**What to work on**
Restate, exactly as written, the entries below from the line that holds "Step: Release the" through the line that holds "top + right". Pictures are not part of the copy.

** Data section follows **

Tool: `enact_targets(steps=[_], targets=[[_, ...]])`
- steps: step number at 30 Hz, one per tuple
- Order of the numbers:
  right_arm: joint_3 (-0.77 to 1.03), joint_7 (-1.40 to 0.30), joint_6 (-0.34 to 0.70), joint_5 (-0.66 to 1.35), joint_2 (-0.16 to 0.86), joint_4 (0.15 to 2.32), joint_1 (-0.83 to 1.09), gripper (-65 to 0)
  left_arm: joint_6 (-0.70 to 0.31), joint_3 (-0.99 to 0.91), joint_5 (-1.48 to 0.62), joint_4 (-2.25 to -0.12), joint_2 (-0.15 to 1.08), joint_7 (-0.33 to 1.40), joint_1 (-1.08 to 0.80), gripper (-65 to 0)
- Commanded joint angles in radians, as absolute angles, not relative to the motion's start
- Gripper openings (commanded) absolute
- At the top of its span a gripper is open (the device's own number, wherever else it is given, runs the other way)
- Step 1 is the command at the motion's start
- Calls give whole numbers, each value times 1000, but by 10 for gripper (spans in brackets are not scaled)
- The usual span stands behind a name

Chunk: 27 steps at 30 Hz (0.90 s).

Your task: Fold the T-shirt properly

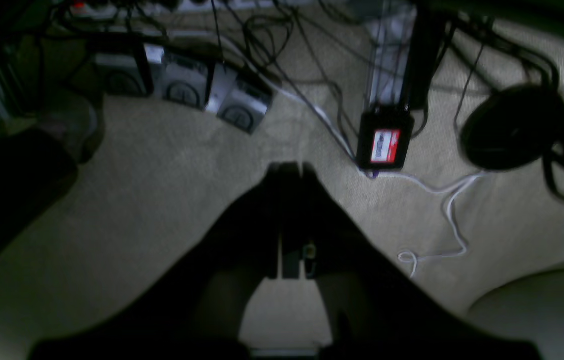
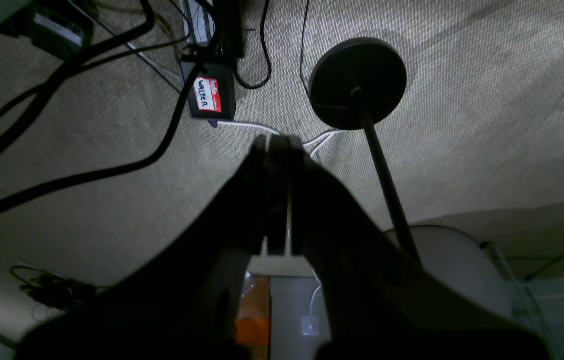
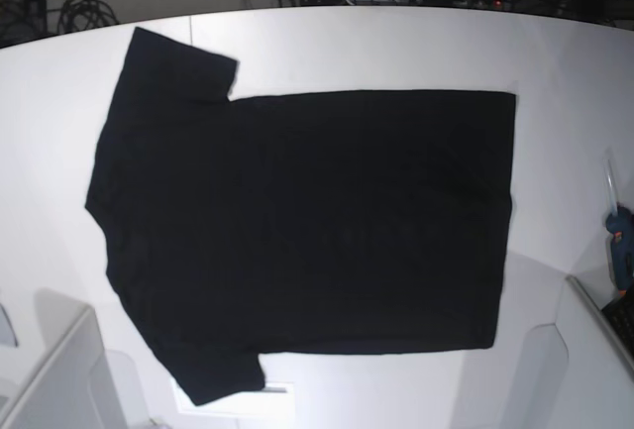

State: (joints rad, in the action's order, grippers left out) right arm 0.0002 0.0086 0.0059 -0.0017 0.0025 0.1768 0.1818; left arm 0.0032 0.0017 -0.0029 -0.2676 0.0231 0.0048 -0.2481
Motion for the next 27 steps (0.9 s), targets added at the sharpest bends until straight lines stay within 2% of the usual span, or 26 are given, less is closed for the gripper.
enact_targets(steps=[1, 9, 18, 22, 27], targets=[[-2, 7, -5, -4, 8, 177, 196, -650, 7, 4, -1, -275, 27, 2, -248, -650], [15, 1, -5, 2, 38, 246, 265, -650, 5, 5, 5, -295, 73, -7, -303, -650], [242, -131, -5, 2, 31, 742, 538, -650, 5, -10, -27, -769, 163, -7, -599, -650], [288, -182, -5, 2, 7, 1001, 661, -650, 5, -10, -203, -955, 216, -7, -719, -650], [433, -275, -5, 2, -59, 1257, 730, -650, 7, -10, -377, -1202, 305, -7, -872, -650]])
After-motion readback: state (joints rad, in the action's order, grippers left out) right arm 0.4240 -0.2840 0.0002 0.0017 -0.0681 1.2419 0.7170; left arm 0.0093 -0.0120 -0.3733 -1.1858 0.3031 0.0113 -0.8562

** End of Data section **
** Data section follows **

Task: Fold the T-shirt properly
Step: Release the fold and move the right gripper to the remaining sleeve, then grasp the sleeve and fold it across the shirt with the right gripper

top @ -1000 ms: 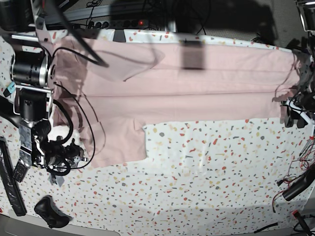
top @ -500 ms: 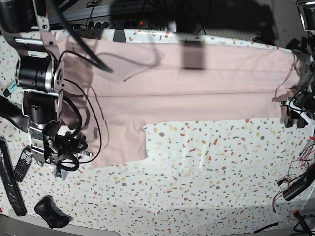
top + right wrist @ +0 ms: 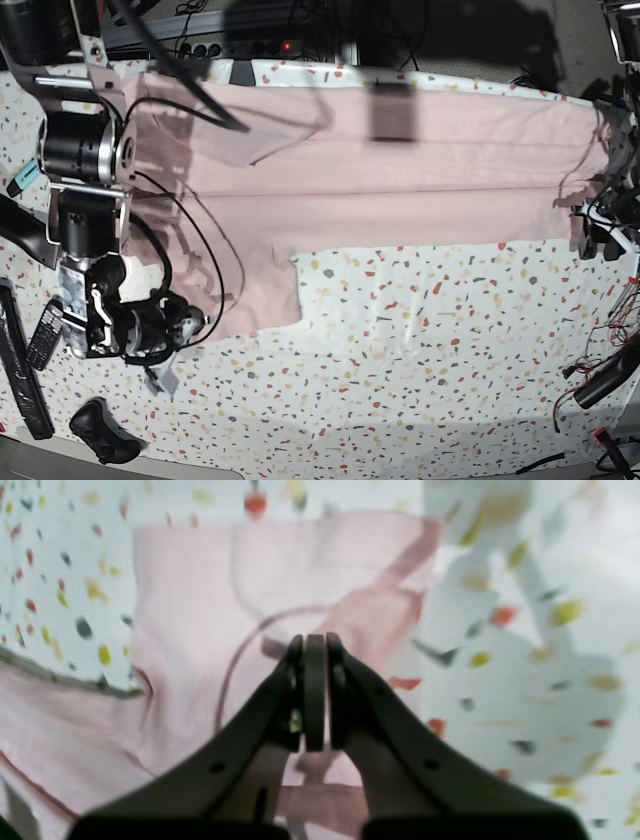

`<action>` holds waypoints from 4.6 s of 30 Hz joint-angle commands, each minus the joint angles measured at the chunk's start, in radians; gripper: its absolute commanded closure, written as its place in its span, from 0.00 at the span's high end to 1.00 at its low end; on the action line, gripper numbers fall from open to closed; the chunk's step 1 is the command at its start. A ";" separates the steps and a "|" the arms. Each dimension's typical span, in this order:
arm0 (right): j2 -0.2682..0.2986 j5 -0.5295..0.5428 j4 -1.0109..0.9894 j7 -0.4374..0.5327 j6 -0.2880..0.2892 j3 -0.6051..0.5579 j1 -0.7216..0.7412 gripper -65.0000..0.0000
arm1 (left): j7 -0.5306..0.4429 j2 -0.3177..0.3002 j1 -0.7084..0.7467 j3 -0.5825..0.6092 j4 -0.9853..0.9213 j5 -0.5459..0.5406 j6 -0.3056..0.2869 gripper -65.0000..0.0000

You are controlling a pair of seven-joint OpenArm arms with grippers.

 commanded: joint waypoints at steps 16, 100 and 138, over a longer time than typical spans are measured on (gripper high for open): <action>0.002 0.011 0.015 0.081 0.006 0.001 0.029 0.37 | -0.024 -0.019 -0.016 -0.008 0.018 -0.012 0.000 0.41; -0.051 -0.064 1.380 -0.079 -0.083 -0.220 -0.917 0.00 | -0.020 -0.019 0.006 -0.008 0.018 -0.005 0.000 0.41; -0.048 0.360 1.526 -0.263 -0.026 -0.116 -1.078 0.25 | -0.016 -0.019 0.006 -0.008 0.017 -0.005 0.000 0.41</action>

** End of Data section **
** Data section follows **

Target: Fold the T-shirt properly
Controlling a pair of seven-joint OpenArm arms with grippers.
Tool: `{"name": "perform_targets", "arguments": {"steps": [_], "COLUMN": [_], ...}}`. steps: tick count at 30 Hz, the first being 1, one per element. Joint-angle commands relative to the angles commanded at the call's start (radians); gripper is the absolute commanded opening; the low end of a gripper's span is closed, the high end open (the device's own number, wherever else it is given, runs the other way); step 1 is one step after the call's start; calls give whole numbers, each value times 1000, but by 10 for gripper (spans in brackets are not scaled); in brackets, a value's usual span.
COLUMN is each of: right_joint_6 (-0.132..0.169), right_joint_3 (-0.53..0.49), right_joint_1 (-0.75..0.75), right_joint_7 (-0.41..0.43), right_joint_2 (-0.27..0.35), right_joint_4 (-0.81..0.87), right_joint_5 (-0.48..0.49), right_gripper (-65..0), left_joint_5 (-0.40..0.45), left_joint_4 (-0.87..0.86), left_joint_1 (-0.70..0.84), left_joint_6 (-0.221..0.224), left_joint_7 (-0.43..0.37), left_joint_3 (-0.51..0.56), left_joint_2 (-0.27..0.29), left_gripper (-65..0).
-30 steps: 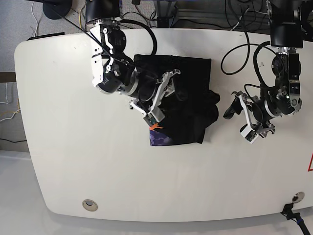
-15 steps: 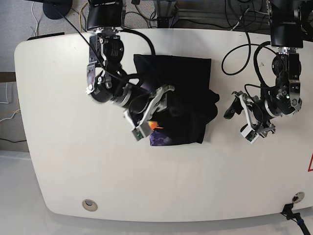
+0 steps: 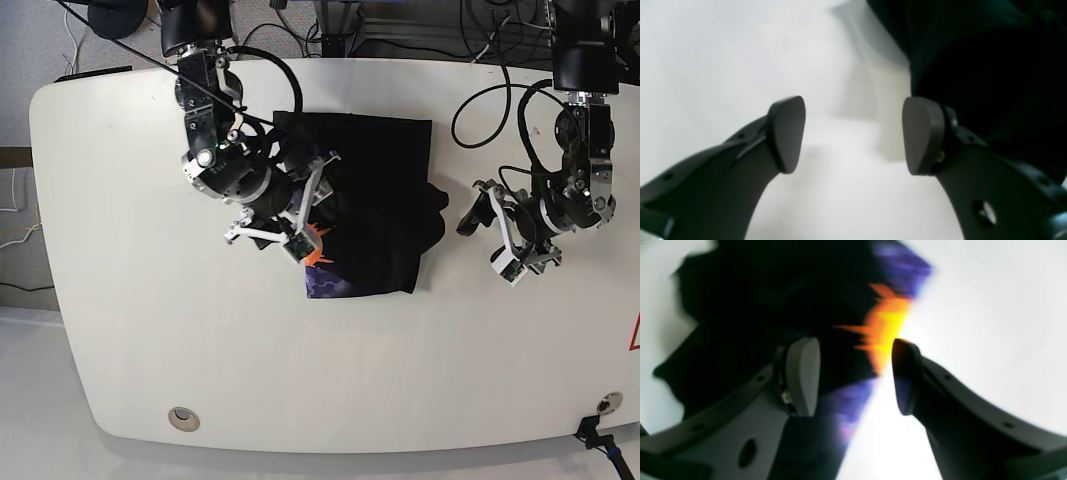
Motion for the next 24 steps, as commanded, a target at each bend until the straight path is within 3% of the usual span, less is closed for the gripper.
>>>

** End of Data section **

**Solution**
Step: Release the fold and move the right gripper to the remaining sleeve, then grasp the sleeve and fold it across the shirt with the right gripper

top @ -1000 ms: 
top @ -500 ms: 
top + right wrist @ +0 ms: 

There is nothing more to the output.